Il y a bien des sortes de constructivismes et je ne veux pas rentrer dans les batailles de chapelles qui font rage présentement. Comme c'est d'abord une théorie épistémologique donc utile pour l'enseignement, inutile de vous dire que plusieurs de ceux qui enseignent sont prêts à mourir pour dire que leurs méthodes d'enseignement sont les bonnes. Eh oui, c'est une thèse Kantienne et la phénoménologie y a beaucoup d'importance, mais on n'entrera pas dans ce genre de complications.

En très gros, Kant nous a appris que nos sens ne nous donnent pas la vérité, pas plus que les mots. Dans mon interaction avec le monde « je » me construis une vision du monde qui a une certaine cohérence. Je reconstruis aussi continuellement l'histoire de ma vie, pour rendre cohérente mon action dans le monde. C'est essentiellement ce que fait la psychanalyse et la psychologie, m'aider à reconstruire mon histoire pour me la rendre acceptable.

Pour le socio-constructivisme (avec et sans tiret) cette construction, je ne la fais pas seul, mais avec le goupre avec lequel je suis en relation. On voit tout de suite que selon les définitions de « je » et de « groupe » il y a de la place pour écrire quelques milliers de thèses de doctorat.

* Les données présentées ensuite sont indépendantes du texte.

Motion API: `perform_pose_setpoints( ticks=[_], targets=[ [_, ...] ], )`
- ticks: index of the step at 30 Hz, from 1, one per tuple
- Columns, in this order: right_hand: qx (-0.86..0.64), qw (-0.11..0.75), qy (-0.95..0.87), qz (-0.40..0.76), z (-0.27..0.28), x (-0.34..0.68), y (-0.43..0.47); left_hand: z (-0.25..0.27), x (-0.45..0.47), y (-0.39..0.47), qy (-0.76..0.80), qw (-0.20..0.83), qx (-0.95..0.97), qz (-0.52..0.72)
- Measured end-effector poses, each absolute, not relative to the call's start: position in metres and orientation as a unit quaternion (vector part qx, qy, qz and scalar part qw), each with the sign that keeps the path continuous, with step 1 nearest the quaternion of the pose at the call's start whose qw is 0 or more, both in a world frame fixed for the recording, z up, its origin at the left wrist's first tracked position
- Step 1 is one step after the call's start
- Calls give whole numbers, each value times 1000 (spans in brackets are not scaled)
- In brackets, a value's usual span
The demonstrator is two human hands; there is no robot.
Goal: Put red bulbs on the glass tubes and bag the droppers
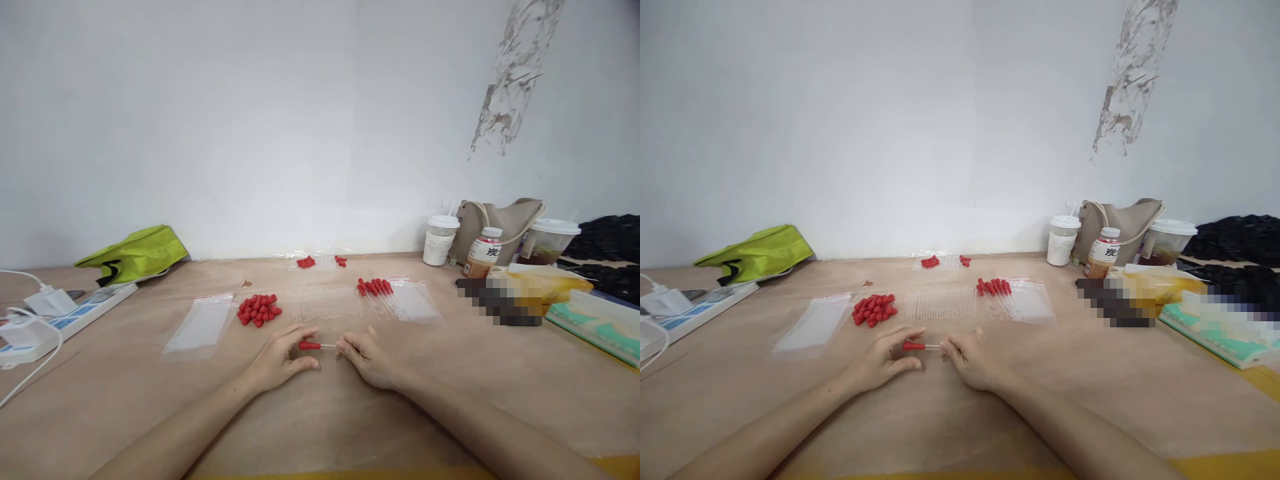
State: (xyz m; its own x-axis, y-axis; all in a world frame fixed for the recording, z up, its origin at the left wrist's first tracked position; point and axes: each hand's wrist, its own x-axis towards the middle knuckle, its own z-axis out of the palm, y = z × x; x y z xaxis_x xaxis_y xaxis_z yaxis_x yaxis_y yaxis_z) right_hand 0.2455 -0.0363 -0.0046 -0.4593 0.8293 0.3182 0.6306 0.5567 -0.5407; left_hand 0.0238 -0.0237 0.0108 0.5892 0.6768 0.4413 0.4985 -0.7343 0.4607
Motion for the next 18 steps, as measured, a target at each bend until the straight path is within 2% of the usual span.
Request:
perform_pose_setpoints(
  ticks=[4, 6, 8, 10, 13, 18],
  targets=[
    [-479, 364, -779, 177, -5, 265, -22, 9, 9, -20, 362, 124, 880, 281],
    [-520, 424, -712, 207, -3, 280, -8, 6, 5, -19, 375, 119, 877, 278],
    [-573, 443, -644, 248, 4, 299, 8, 4, 4, -17, 380, 118, 875, 275],
    [-620, 404, -616, 269, 13, 317, 24, 4, 5, -17, 379, 123, 877, 270],
    [-670, 353, -610, 234, 23, 335, 43, 6, 7, -17, 373, 133, 878, 270],
    [-725, 317, -589, 163, 22, 327, 59, 7, 7, -18, 369, 131, 883, 259]
  ],
)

Je retiens pour tout de suite, que dans la construction et la re-construction de « mon histoire », mon identité, c'est pour l'essentiel les relations que j'ai avec mon groupe qui me définiront. « Le loup boiteux » est boiteux parce que ce sont les relations avec son groupe qui le définit.

Je retiens aussi qu'il n'y a pas d'enseignement possible. Au mieux on peut montrer comment apprendre. Le « s'éduquant » apprend par la relation avec son groupe, et c'est cette relation qui définit la réalité. Le médiateur en avant de la classe a pour rôle d'identifier les blocages entre les membres du groupe qui empêchent le « s'éduquant » d'avancer dans sa démarche de prise de conscience du monde. C'est pour ça que la fonction passée et peut-être actuelle de l'école n'est pas d'enseigner, mais de sélectionner ceux qui auront accès et ceux qui n'auront pas accès. Le rôle de l'école est de construire des boiteux.

Je n'ai pas encore trouvé un livre qui me satisfait sur le rôle du langage dans cette façon de voir le monde, et pourtant je pense que c'est le coeur du problème. Si je parle à quelqu'un, les mots ne m'appartiennent pas, les mots appartiennent à « un groupe » plus ou moins large, alors je parle à un « médiateur culturel » qui traduit le message à celui qui m'écoute. C'est pourquoi il y a tant de distance entre ce que je dis et ce qu'il entend. Si vous en connaissez...

Si vous vous êtes dit : « tiens! Cet ours-là a lu Bourdieu » oui, c'est vrai. J'espère simplement que j'ai éclairci un peu le paysage.